The second portion, p^L, is a threshhold penalty. For a team whose first L base reaches in an inning produce no runs, this is a factor by which scoring is reduced. It may be better in the end, however, to think of this as a left-on-base penalty, where L is the number of runners left on base at the end of an inning.

The third portion, 3 + 2L(1-p) + \frac{1}{2}L(L+1)(1-p)^2, could be called an “outs per inning multiplier”. It is best made sense of by comparing to a game of baseball in which there is only one out per inning instead of three. A team that only hits home runs and therefore never leaves runners on base will score the same number of runs in three one-out innings as they will in one three-out inning that has the same pattern of base reaches and outs. By contrast to that, a team that hits only doubles (L=1), singles (L=2), or walks (L=3), will often score more in one three-out inning than they will in three equivalent one-out innings. The reason for this is that some of the runners that would have been left on base in the first two one-out innings might now score in the one three-out inning. So in this portion, the first term of “3” represents the tripling in the number of outs per inning; the 2L(1-p) and \tfrac{1}{2}L(L+1)(1-p)^2 terms represent those runners who would have been left on base in three one-out innings that score in the one three-out inning.

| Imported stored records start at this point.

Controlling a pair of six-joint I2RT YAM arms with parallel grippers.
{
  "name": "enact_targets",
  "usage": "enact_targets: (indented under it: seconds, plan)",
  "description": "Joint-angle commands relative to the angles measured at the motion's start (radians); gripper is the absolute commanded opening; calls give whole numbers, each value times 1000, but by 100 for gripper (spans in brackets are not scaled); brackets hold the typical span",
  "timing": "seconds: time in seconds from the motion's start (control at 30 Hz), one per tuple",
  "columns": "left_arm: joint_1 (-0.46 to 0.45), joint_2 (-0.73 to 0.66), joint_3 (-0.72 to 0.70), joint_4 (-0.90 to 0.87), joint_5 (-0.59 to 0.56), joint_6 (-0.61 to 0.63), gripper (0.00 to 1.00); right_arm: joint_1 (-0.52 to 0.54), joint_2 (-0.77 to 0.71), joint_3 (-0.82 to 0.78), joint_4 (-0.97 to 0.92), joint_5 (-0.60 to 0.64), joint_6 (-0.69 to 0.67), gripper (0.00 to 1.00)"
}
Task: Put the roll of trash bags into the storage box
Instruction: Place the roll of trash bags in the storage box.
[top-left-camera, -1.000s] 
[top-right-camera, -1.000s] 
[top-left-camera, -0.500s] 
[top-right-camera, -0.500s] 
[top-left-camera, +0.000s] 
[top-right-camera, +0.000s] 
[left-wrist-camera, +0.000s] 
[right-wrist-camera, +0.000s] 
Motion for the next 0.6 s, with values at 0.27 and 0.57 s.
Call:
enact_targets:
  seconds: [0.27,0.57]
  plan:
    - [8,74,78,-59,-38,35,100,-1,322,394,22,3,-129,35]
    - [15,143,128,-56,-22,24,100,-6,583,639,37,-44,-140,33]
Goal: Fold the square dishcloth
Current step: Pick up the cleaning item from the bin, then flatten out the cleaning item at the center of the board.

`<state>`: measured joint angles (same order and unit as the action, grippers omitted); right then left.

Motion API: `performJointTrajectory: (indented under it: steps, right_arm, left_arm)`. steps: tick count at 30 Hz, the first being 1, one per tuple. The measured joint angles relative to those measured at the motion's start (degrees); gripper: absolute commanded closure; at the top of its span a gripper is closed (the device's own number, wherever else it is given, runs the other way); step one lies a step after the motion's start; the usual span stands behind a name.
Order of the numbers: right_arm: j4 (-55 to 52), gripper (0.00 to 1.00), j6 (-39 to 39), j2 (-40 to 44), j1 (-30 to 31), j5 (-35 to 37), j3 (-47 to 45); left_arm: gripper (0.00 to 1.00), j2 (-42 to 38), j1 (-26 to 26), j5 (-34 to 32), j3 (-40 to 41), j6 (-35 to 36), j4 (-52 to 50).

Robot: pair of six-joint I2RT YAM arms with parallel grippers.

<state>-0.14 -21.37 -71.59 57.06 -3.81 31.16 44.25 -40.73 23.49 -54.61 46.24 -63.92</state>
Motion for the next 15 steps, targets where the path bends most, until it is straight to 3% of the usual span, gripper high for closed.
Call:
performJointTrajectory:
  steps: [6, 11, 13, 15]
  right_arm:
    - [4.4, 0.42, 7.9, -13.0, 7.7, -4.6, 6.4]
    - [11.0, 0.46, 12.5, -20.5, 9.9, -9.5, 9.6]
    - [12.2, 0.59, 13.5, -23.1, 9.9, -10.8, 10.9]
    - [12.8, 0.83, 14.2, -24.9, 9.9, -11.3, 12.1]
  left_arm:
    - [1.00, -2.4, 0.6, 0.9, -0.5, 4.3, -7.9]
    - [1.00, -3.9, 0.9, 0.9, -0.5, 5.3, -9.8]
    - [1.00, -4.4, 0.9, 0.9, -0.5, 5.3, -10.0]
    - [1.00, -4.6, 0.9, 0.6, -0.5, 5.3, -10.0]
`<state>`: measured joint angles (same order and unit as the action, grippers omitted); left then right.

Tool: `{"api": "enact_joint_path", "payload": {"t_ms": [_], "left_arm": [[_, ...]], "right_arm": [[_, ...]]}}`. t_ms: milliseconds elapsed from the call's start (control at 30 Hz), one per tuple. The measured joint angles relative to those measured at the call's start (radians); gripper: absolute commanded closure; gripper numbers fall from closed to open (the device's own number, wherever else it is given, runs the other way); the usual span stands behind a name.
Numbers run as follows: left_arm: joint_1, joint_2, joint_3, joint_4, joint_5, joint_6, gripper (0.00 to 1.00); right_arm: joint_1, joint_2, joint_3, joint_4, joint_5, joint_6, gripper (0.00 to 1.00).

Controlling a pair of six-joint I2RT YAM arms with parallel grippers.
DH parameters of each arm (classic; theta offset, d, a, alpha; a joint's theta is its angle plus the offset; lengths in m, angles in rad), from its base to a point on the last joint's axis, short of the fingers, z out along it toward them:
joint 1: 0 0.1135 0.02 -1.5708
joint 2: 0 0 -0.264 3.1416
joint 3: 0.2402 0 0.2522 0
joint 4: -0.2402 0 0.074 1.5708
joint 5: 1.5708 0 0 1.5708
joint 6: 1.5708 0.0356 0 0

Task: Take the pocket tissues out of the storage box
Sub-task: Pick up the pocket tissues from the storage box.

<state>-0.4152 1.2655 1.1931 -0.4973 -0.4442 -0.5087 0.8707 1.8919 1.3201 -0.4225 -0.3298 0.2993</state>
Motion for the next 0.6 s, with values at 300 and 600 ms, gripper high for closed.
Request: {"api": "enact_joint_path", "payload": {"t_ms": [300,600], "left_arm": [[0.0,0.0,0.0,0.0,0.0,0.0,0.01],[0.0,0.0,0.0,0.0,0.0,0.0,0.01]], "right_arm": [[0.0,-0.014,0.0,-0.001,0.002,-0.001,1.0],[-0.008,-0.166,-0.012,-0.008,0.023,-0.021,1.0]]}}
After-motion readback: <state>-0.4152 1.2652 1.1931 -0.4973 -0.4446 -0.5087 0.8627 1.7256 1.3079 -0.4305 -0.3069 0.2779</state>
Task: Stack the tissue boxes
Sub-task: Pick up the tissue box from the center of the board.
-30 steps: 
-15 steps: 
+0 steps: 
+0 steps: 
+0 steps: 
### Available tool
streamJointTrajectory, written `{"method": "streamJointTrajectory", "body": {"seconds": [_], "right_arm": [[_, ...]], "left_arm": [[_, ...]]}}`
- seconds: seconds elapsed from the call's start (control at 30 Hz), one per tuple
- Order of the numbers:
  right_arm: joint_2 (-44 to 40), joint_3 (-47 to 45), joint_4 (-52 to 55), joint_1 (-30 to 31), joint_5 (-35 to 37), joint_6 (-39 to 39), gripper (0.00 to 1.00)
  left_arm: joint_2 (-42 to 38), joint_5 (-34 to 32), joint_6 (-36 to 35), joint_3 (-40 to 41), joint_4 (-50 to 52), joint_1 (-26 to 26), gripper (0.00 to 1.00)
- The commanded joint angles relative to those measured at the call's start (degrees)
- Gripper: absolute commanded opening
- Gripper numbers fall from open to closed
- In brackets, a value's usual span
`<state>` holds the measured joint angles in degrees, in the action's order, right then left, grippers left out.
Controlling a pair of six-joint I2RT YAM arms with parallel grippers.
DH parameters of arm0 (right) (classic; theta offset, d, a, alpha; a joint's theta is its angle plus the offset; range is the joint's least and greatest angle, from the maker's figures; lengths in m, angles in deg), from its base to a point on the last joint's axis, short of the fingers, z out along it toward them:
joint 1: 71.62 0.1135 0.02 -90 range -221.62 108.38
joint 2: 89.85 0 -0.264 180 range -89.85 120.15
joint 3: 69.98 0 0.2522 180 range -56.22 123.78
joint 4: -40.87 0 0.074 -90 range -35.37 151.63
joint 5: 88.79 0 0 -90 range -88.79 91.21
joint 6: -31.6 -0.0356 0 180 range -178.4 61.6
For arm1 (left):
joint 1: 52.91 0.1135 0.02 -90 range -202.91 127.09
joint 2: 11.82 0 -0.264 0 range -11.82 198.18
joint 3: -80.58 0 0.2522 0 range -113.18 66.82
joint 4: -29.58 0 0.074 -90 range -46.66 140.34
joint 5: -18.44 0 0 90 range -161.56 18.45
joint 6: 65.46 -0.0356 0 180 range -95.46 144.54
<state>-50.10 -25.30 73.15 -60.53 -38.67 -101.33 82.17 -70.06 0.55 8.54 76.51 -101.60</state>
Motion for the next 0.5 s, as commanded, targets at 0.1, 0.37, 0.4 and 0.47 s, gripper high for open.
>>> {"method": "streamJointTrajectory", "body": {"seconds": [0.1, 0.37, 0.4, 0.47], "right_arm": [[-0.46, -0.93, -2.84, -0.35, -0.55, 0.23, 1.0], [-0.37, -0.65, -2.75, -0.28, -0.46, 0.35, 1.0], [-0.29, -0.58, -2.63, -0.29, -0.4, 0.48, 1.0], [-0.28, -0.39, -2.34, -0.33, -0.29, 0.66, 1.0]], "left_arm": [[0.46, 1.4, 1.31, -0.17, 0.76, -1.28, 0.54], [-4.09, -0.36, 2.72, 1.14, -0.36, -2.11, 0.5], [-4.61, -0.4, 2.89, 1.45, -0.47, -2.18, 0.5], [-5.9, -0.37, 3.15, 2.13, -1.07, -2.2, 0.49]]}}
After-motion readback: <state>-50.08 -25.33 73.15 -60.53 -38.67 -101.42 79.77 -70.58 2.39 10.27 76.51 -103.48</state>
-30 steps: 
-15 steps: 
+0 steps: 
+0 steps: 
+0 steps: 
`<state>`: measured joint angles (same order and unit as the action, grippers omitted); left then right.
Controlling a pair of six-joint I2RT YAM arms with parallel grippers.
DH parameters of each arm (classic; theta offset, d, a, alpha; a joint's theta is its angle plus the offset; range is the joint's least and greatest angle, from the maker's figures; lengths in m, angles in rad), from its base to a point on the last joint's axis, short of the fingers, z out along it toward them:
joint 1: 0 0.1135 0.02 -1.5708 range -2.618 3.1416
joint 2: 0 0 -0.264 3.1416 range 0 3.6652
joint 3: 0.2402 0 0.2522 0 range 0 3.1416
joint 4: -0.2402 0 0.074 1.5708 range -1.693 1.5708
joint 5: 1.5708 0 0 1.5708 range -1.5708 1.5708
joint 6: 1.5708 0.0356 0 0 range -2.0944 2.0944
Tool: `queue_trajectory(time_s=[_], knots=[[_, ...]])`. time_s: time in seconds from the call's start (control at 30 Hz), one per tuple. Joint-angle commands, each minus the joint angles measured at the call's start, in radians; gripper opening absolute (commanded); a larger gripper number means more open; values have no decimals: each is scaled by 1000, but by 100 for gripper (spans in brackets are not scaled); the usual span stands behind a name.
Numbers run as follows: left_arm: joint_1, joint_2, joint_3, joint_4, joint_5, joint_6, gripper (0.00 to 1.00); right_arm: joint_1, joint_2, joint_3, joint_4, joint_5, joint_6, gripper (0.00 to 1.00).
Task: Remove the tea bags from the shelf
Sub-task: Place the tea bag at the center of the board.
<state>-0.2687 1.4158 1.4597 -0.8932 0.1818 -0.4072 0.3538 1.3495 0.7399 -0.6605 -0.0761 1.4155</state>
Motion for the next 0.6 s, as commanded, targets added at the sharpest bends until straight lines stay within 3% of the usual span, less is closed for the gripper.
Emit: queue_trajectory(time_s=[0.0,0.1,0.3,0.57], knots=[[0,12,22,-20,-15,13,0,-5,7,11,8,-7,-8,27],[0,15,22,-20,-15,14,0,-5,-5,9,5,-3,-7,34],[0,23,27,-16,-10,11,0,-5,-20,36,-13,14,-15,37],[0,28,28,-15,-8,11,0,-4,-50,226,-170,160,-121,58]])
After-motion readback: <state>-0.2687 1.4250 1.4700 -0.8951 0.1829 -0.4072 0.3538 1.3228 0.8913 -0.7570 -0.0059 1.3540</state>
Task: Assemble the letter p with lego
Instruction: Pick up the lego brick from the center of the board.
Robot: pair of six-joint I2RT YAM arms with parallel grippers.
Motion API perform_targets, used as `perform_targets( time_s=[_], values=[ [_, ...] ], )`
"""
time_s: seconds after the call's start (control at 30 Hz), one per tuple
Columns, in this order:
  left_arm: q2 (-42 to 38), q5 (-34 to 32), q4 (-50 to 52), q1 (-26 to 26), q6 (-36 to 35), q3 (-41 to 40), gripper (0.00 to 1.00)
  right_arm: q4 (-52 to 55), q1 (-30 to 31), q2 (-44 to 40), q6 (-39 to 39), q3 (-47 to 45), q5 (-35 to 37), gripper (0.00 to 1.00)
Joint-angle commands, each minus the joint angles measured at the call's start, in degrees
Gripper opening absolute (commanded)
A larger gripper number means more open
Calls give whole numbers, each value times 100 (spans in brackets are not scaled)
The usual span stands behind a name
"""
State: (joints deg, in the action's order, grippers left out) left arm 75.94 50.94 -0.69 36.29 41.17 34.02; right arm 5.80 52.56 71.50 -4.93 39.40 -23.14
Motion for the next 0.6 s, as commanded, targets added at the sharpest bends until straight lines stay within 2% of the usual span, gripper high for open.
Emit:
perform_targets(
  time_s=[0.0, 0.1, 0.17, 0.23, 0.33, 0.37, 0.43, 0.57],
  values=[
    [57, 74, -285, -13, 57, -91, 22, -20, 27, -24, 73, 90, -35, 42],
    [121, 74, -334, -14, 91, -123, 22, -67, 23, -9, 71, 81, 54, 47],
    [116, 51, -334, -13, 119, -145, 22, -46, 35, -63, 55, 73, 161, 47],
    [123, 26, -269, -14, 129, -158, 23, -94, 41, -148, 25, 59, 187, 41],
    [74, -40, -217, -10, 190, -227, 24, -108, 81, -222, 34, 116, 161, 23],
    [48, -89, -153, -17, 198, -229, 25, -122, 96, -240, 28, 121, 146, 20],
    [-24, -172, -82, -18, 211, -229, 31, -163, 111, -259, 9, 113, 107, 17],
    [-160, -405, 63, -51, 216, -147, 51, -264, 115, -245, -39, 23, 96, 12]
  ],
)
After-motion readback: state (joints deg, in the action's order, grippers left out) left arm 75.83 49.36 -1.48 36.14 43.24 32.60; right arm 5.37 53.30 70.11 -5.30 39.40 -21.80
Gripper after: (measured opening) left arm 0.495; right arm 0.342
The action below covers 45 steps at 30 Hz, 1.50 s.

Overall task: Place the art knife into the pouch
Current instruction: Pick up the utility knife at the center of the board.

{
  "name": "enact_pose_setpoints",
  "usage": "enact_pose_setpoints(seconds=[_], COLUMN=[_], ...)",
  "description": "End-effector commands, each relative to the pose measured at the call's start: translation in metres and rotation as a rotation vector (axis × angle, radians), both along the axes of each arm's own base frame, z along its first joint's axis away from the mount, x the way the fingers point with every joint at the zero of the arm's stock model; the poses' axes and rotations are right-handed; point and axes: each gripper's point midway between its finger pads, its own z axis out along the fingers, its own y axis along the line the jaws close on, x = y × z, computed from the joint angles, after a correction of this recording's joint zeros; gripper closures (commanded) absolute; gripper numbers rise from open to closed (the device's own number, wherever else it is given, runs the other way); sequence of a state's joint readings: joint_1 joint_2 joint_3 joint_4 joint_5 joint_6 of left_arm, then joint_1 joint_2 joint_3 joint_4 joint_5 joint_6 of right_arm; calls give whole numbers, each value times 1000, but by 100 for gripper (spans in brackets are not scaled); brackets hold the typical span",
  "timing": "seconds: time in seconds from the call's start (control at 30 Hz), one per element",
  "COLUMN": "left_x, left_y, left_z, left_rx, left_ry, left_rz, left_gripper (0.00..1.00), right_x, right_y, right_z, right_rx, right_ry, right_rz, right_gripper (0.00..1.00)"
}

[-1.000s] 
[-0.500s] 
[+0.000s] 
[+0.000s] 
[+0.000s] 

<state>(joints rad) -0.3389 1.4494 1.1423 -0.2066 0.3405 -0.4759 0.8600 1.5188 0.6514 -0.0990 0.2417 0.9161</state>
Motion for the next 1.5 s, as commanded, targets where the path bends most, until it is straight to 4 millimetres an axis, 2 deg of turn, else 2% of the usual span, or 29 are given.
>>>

So in summary, the EBP formula boils down to

EBP(L,p) = (Base reaches per out) (Threshhold penalty) (Outs per inning + Factor for runners who scored but would have been left on base in a one-out inning)

A closer look at the base reaches per out factor

The first factor, \tfrac{p}{1-p}, I have referred to as base reaches per out. Let’s see why. We can approximate p, the probability of reaching base in a plate appearance, by actual total base reaches divided by actual total plate appearances:
p ~ BR/PA

In our fictional ideal universe, all outs are made at the plate, so outs are the same thing as plate appearances that don’t end in a base reach. Therefore
Outs = PA – BR

But
1-p ~ 1 – BR/PA = PA/PA – BR/PA = (PA-BR)/PA = Outs/PA

To get \frac{p}{1-p} we just divide one of these expressions by the other:
\dfrac{p}{1-p} \approx \dfrac{BR/PA}{Outs/PA} = \dfrac{BR}{Outs}.

Okay, so the first factor represents base reaches per out. Does it make intuitive sense that this relates to runs per inning? Think of each base advance as progress toward a run, and each out as progress toward the end of an inning. Then base reaches per out is like portions of runs divided by portions of innings. It then makes sense that there would be some proportionality between them.

But baseball isn’t as straightforward as other sports, such as basketball. In basketball, every successful basket brings you points. In baseball, many successful plate appearances lead to no points. We must account for that.

A closer look at the threshold penalty factor

The second factor, p^L, is what accounts for that. I refer to it as the threshold penalty factor, because it represents a threshold of base reaches a team must reach before it starts getting runs in an inning.

Note that for The Homers, who only hit home runs, there is no threshold penalty. Every base reach produces a run.

Let’s compare them to The Walkers, who only get walks (or strikeouts). Their first three base reaches in an inning will load the bases without scoring any runs. On their fourth base reach, and on every base reach after, they score a run. The Walkers therefore have a threshold penalty of 3. Their first three base reaches get them to the threshold of scoring, and only then do they start scoring runs.

So why does this reduce their scoring by p^L?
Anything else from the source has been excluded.